Даже в руководстве СС не все были способны проникнуться особым смыслом поставленной перед Эйхманом задачи; некоторые считали, что главное – успешно воевать на фронте, а евреи как-нибудь подождут. Приходилось прилагать невероятные организационные усилия, чтобы вовремя и в необходимых количествах выделялся транспорт для переброски евреев, утверждались сметы заказов на производство и транспортировку газов, финансировались новые ставки лагерных охранников. Туповатые тыловики плохо умели считать; если бы они сравнили сумму расходов и роспись доходов (золото, себестоимость мыла), а также экспертную оценку потенциальных утрат от эпидемий, – поняли бы всю державную правоту маленького Эйхмана.

Однако ж он не тратил силы на гнев и раздражение; просто своей настойчивой работой компенсировал всеобщий недостаток исполнительской дисциплины. К тому же у него были особые полномочия, он лично реквизировал эшелоны, отдавал команды заводчикам и распределял наряды на смерть. Но на самом деле занимался он не еврейской смертью, нет; он занимался жизнью немецкого государства, и поздним вечером, за рюмкой боевого коньяку, испытывал чувство усталого счастья. Еще одно препятствие устранено, страна не пострадала, Бог может спокойно пребывать в своем небесном величии, пока на земле есть маленький Эйхман…

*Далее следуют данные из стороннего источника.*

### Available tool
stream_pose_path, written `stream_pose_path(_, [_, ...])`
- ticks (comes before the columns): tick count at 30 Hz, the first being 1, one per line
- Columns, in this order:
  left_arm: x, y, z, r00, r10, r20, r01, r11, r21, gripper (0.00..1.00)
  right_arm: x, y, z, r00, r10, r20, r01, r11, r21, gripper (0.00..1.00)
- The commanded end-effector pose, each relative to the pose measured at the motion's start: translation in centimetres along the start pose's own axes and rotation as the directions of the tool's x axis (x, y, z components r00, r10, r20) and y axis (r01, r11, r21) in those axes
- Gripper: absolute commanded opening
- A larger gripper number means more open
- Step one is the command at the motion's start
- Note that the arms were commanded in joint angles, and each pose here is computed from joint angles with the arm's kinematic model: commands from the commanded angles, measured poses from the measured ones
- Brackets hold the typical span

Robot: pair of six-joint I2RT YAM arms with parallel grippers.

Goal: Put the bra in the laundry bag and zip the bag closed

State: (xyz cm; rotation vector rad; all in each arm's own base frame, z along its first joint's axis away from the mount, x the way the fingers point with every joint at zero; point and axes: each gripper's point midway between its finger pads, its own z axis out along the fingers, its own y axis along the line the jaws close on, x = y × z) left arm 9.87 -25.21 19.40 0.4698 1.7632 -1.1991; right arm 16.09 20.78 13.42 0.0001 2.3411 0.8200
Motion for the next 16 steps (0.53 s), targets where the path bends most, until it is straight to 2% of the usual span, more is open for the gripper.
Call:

Он не лукавил на допросах и во время суда, упорно повторяя: мне было жаль этих людей, но передо мной поставили задачу. Я ее добросовестно выполнял и действовал как можно рациональней. В чем же моя личная, особая, отдельная вина? Он не притворялся. И в этом упорстве неведения не был одинок. Увы. Черта общечеловеческая.

2

Радио сообщает о казни фашистского преступника, а в это самое время за столом, на котором стоит моя кроватка, упираясь в нее головой, сидит дедушка Толя, свекор маминой сестры. Лысенький, сухонький, загорелый хохол. Глазки глубоко посажены, голубая сталь посверкивает из-под густых седоватых бровей. Когда говорит, голову низко опускает, смотрит исподлобья, чуть прищурившись, насмешливо.

Он когда-то жил по соседству; выйдя на досрочную военную пенсию, перебрался на родную Украину; свои две комнатки записал на сына и его молодую жену, мамину сводную сестру Марину. Марина на шестнадцать лет младше, она только что достигла совершеннолетия, и мама втайне убеждена: девочка поспешила выскочить замуж, лишь бы подальше сбежать от суровой Анны Иоанновны.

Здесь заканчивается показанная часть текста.